Medical Properties Trust Inc is a healthcare facility REIT. The company operates one segment, which owns and leases healthcare facilities. The vast majority of Medical’s revenue is generated in the United States, followed by Germany and the United Kingdom. The company considers merger and acquisition investment as a component of its operational growth strategy. It provides financing for a variety of facilities that require funds for acquisitions, sale-leasebacks, new developments, and expansion projects.
Medical Properties Trust Inc. is based out of Birmingham, AL and has some 77 employees. Its CEO is Edward K. Aldag.
Medical Properties Trust Inc. is a component of the Russell 2000. The Russell 2000 is one of the leading indices tracking small-cap companies in the United States. It’s maintained by Russell Investments, an industry leader in creating and maintaining indices, and consists of the smallest 2000 stocks from the broader Russell 3000 index.

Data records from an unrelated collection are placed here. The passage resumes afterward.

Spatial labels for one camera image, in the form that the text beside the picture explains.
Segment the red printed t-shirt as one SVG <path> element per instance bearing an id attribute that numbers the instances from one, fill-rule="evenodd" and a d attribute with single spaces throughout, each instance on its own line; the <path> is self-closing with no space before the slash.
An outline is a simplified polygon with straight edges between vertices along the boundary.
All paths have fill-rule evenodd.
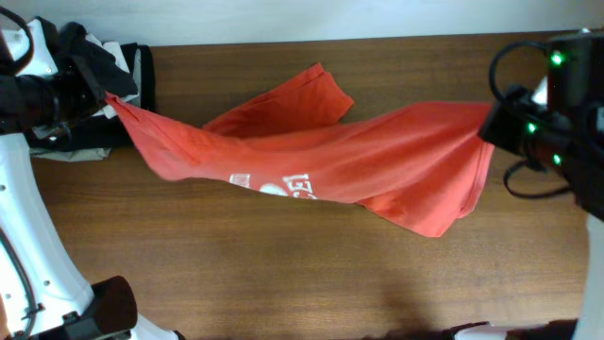
<path id="1" fill-rule="evenodd" d="M 162 179 L 359 204 L 426 237 L 473 211 L 494 151 L 478 136 L 482 103 L 419 102 L 345 123 L 353 101 L 318 64 L 203 127 L 108 101 Z"/>

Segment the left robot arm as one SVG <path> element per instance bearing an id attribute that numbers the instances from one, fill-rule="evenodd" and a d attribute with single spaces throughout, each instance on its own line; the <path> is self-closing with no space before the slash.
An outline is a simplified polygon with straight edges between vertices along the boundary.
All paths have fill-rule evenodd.
<path id="1" fill-rule="evenodd" d="M 124 53 L 77 23 L 1 12 L 1 301 L 12 339 L 171 339 L 125 278 L 89 283 L 63 246 L 32 169 L 37 156 L 93 160 L 127 143 L 106 101 L 154 103 L 147 51 Z"/>

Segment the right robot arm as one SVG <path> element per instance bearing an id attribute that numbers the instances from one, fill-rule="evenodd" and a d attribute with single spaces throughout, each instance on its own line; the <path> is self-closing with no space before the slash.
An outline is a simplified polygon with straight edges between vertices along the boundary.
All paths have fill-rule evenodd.
<path id="1" fill-rule="evenodd" d="M 531 47 L 545 57 L 547 73 L 534 89 L 497 86 L 499 62 Z M 508 185 L 521 169 L 552 172 L 561 188 L 539 194 L 512 191 L 527 200 L 570 194 L 586 213 L 588 259 L 579 316 L 527 326 L 466 324 L 447 332 L 453 340 L 600 339 L 603 336 L 603 33 L 583 28 L 545 42 L 513 42 L 493 57 L 488 81 L 495 104 L 479 130 L 483 141 L 519 157 L 503 176 Z"/>

Russell’s indices differ from traditional indices like the Dow Jones Industrial Average (DJIA) or S&P 500, whose members are selected by committee, because they base membership entirely on an objective, rules based methodology. The 3,000 largest companies by market cap make up the Russell 3000, with the 2,000 smaller companies making up the Russell 2000. It’s a simple approach that gives a broad, unbiased look at the small-cap market as a whole.